**Collection entries**:
-- -- --

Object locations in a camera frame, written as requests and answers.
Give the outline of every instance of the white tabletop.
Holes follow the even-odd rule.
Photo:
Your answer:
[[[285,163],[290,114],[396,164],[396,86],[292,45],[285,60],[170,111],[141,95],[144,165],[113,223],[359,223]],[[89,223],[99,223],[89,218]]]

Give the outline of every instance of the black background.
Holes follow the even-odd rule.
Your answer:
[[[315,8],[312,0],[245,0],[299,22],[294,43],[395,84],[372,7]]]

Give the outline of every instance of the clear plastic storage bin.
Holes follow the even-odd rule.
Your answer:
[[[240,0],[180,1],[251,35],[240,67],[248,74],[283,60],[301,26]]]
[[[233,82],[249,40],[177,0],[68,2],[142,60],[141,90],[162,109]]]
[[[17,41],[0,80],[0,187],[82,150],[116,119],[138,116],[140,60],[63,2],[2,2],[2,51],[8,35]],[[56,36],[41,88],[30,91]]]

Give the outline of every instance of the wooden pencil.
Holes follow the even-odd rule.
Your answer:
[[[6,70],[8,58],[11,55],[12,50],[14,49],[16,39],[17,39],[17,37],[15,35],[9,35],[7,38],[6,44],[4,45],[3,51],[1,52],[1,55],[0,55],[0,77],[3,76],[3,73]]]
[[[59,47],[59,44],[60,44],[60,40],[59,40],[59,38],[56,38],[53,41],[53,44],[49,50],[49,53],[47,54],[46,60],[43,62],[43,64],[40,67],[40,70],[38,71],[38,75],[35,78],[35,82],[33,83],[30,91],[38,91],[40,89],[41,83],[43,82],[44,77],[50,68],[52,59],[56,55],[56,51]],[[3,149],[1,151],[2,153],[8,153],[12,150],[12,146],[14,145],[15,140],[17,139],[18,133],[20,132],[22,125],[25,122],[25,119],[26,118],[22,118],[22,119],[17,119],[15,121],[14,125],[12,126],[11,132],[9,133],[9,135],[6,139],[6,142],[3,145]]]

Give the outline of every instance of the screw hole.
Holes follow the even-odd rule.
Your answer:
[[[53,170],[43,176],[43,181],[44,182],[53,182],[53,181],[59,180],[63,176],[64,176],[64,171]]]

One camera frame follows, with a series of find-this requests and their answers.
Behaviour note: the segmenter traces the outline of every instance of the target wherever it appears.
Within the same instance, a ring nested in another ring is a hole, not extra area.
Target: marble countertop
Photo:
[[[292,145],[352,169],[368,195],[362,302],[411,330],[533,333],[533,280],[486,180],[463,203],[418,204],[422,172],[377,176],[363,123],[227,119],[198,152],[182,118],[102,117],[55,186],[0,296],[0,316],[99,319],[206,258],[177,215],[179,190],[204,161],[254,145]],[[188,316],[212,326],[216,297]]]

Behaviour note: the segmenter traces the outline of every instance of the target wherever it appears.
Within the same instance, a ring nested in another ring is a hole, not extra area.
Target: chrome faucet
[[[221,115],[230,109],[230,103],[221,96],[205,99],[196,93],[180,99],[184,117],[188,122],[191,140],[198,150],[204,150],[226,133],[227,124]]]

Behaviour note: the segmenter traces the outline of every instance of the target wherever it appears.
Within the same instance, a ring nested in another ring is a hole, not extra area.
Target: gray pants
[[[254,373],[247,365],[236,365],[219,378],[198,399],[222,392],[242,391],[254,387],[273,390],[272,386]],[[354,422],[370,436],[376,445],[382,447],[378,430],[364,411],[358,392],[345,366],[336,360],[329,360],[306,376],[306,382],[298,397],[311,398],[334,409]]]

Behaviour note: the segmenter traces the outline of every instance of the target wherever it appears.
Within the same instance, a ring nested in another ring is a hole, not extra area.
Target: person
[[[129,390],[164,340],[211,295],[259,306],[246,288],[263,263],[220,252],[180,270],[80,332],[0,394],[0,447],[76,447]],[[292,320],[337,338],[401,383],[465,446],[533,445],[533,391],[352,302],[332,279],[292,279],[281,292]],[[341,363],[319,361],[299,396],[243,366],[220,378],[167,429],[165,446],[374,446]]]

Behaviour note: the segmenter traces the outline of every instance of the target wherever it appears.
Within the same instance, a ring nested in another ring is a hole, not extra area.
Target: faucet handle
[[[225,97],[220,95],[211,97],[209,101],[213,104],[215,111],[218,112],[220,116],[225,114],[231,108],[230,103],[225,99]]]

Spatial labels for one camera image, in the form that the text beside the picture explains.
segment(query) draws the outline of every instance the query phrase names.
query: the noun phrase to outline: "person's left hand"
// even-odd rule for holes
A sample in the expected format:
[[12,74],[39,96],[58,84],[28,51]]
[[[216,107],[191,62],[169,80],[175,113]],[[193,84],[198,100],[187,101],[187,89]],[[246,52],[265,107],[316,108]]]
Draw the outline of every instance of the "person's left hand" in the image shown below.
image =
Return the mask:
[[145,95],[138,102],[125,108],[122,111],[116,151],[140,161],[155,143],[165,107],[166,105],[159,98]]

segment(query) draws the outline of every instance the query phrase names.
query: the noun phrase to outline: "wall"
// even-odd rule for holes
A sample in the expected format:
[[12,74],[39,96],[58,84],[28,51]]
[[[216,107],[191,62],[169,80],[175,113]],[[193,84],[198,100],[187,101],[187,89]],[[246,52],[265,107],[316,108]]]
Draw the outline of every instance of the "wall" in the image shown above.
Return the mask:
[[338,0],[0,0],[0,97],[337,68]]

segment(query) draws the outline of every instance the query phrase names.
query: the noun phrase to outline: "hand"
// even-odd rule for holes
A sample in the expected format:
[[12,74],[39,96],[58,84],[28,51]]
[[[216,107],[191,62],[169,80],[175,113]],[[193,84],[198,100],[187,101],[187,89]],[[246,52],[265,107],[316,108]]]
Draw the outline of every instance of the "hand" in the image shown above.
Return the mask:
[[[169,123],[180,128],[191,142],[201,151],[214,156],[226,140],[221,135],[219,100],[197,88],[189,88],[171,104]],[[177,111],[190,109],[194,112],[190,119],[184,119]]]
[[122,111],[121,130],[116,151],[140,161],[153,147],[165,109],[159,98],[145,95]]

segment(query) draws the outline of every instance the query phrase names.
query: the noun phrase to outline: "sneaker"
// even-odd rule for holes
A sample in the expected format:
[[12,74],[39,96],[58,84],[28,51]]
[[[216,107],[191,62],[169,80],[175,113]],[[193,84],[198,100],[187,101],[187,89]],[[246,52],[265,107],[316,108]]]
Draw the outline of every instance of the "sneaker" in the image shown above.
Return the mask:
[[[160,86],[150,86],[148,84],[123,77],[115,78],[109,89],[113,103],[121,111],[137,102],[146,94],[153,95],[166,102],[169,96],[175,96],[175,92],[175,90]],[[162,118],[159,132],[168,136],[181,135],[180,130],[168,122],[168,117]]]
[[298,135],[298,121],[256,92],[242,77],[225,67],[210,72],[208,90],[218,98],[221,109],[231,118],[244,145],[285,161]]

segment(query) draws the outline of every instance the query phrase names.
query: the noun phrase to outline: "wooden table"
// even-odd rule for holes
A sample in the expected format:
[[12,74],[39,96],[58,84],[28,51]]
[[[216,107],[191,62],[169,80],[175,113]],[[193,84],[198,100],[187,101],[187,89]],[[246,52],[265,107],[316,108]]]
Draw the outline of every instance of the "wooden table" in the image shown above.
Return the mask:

-- -- --

**DESCRIPTION OF THE TASK**: Search the records for lines holding the word "above", then copy each line you find.

**RESPONSE TO THE TASK**:
Draw the outline of every instance of the "wall" in the image shown above.
Draw the outline of every instance of the "hand" in the image shown above.
Draw the outline of every instance of the "sneaker" in the image shown above.
Draw the outline of every instance of the "wooden table" in the image shown above.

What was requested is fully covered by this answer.